Bewitched

I recently spent three months as composer-in-residence to the stroke unit of a major Dublin hospital and can honestly say it was one of the most fascinating and rewarding experiences of my professional career. Part of the project involved the group of musicians for which I was writing an ‘outcome’ work (titled ‘Bewitched’) coming into the hospital every fortnight to give an open rehearsal of the latest movement as part of an hour-long performance of light and popular pieces to an audience of patients. After the first such session it really hit home that, for possibly the first time in my life, I was writing for a very specific audience, consisting of mostly quite elderly and infirm people who were not by any stretch of the imagination regular concert-goers. This necessitated a conceptual change of tack on my part as I realised I couldn’t just write any old abstract Modernist work(!) which had no connection whatsoever to the context, musical or otherwise, of the people who would be listening to the piece as it took shape over the weeks.


As luck would have it, I had very early on in the project sat in on a group physiotherapy session at which, playing throughout in the background, was a CD of music by singers the patients had grown up with, namely Doris Day and the Rat Pack. A light bulb went off in my head and I decided that segue-ing into a Doris Day song at the end of each one of my ‘songs’ (based on interviews I was making with patients, doctors and other healthcare workers) would not only provide a link with the musical experience of my audience but, if approached in the right way, could also illuminate my own music in a very interesting and, hopefully, moving way.


For instance, the very first movement is based on an interview with a young mother of thirty who suffered a stroke two weeks after giving birth to her first child and she related how she had initially been very scared as she had briefly lost her ability to speak. I also interviewed her husband who was doing a brave job of holding everything together and the bond between them was clear. When I interviewed her, a week after first meeting her, she had improved enormously and was going home that very day. However, in her interview she described beautifully her fear and confusion just after her stroke and I was able to move from my musical setting of that description into the song ‘Fly me to the moon’, with its intimations of fantasy, escape and romance, which seemed a very suitable and powerful contrast with what she had described.
Another movement is based on a speech therapy session I sat in on where the patient had been severely affected by stroke and had no speech and impaired cognition. The conversation was therefore one-sided but the therapist was so supportive and understanding that her words, which were spoken in short sentences (“What do you do with this?”, “Can you tell me?”, “Yes, that’s it!”), give a clear idea of the frustration the patient must have been experiencing. When I set these phrases to music I was able to set them exactly as they had been spoken, rhythmically and melodically, which was actually the only instance where I did this. I segued that text into the song ‘Secret Love’, and the effect is quite difficult to describe in words as there are a number of possible interpretations of why I chose this – for me, though, it is describing an aspiration for what the patient would presumably wish for herself and what those around her would wish for her: “Now I sing it from the highest hills” – the power to be heard and understood.

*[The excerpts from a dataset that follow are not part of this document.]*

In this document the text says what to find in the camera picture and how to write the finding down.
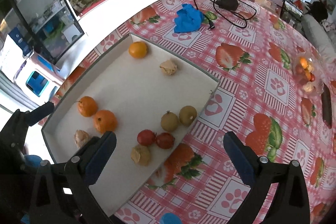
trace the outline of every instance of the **metal bolt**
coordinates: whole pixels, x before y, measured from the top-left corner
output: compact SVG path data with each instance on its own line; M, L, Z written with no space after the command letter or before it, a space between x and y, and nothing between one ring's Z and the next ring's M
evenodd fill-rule
M300 163L297 160L293 160L292 165L294 165L295 167L299 167Z
M49 160L43 160L40 162L41 166L46 166L49 163Z
M71 162L74 163L74 164L79 162L79 160L80 160L80 157L78 157L78 156L74 156L74 157L71 158Z
M268 158L266 158L266 157L260 157L259 160L262 164L268 163Z

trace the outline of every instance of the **tablecloth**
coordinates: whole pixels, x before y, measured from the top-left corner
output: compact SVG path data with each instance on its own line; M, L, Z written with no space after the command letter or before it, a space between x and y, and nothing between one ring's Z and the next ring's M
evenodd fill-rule
M278 149L272 150L272 155L263 150L264 147L261 154L269 155L279 163L289 163L292 159L300 162L308 189L311 221L318 221L334 202L335 126L329 129L325 125L320 97L305 99L290 69L300 52L318 54L292 27L285 24L285 29L274 29L269 20L270 12L247 0L245 2L257 10L256 17L249 21L246 29L217 17L209 0L197 0L199 8L213 18L216 28L209 31L208 25L202 24L198 31L176 34L173 30L176 12L181 9L181 4L193 4L193 0L159 0L133 16L97 45L52 99L58 103L78 75L128 32L189 59L220 80L220 87L213 94L206 110L183 140L202 157L204 164L197 167L199 175L190 180L176 175L175 186L165 189L152 190L143 186L116 213L125 223L159 223L161 216L167 212L178 215L183 223L226 223L250 188L242 183L225 153L223 135L233 131L243 143L247 142L249 134L258 138L262 130L258 122L263 122L265 116L266 120L270 119L280 127L282 139L277 144ZM240 5L238 11L245 17L253 12L244 4ZM242 24L231 13L223 14L232 22ZM117 16L111 12L110 20ZM277 47L289 56L291 63L284 61L286 56L279 59L273 53L272 49ZM229 61L223 57L224 61L219 61L219 64L219 51L223 48L229 53ZM329 87L335 104L335 64L323 64L323 69L321 77ZM308 108L308 116L302 115L302 108ZM260 153L260 147L253 149ZM265 217L275 190L276 185L272 185L255 223Z

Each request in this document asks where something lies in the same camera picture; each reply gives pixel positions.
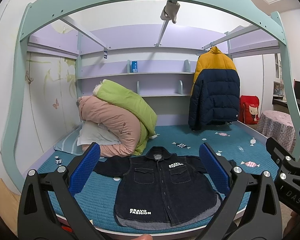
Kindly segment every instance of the wardrobe door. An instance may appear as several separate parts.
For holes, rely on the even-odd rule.
[[[66,135],[61,100],[61,58],[31,53],[29,76],[34,123],[43,152]]]
[[[77,91],[75,87],[75,60],[61,58],[60,62],[60,89],[63,116],[66,132],[69,133],[80,124],[77,107]]]
[[[262,112],[264,72],[263,56],[248,56],[234,58],[233,62],[240,77],[240,95],[257,96],[259,98],[259,113]]]

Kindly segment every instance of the white print logo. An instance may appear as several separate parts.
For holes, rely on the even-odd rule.
[[[151,215],[151,212],[146,211],[145,209],[133,209],[130,208],[130,214],[136,214],[136,215]]]
[[[173,164],[169,165],[169,168],[177,167],[177,166],[180,166],[180,165],[183,165],[183,163],[173,163]]]

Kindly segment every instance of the blue mattress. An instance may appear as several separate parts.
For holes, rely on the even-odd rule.
[[[262,171],[268,170],[274,178],[278,170],[277,165],[272,161],[265,146],[258,141],[256,143],[253,143],[253,141],[251,142],[253,138],[234,124],[209,126],[208,130],[206,129],[200,132],[192,132],[186,125],[158,126],[156,127],[156,132],[159,134],[158,137],[148,141],[144,154],[146,154],[152,146],[163,146],[171,153],[198,156],[200,145],[203,142],[207,142],[215,152],[221,154],[221,156],[224,156],[228,160],[235,160],[237,165],[242,167],[246,172],[260,174]],[[177,144],[180,143],[185,144],[190,148],[180,148],[177,146]],[[62,159],[63,165],[68,165],[74,157],[75,155],[73,154],[55,151],[55,153],[40,167],[38,172],[44,173],[54,171],[59,166],[60,159]],[[255,167],[248,167],[245,164],[248,162],[254,162],[259,166],[249,163],[250,166]],[[114,201],[119,183],[120,181],[115,181],[112,178],[107,178],[93,172],[82,192],[75,195],[75,199],[88,219],[93,220],[94,226],[122,233],[157,234],[197,228],[206,225],[211,219],[210,217],[188,226],[158,231],[143,231],[129,227],[121,227],[115,222],[113,215]],[[53,192],[50,192],[50,198],[56,214],[63,216]],[[246,206],[248,199],[249,193],[246,193],[239,210]]]

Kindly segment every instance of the denim shirt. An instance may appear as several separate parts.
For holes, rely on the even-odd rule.
[[[175,228],[213,215],[221,205],[197,156],[152,147],[138,157],[114,156],[94,171],[121,177],[114,205],[119,225],[143,230]]]

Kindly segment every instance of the puffer jacket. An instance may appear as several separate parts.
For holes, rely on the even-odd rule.
[[[199,57],[190,98],[188,124],[203,125],[238,120],[240,79],[233,61],[217,47]]]

The final movement is a setting of a quite matter-of-fact conversation with a patient who had been mildly affected by stroke but who nevertheless was feeling – quite understandably – rather sad that his life had taken this turn: “I’m still trying to come to terms with it”, he told me; “I suppose I now have to get used to the idea that everything isn’t as good as it would have been”. These are the last words I set in the work and the movement then morphs into the song ‘Bewitched’, which begins with the line “I’m wild again, beguiled again, a simpering, whimpering child again – bewitched, bothered and bewildered am I”. This is actually a striking description of what stroke can do to people, as if like a spell has been cast, and depending on the patient the effects can bewilder or, in more extreme cases, reduce the person to a child-like dependency on others.


While the use of existing songs was not my original plan, I feel that my decision to do so was directly influenced by the patients who heard the work unfold over the weeks, and I am glad it turned out this way because I believe the work makes a much stronger impact as a result of its juxtaposition of these elements. That it made such a positive impact on its (very specific) audience convinced me that, on certain occasions at least, the notion of writing only for oneself is not always the best option.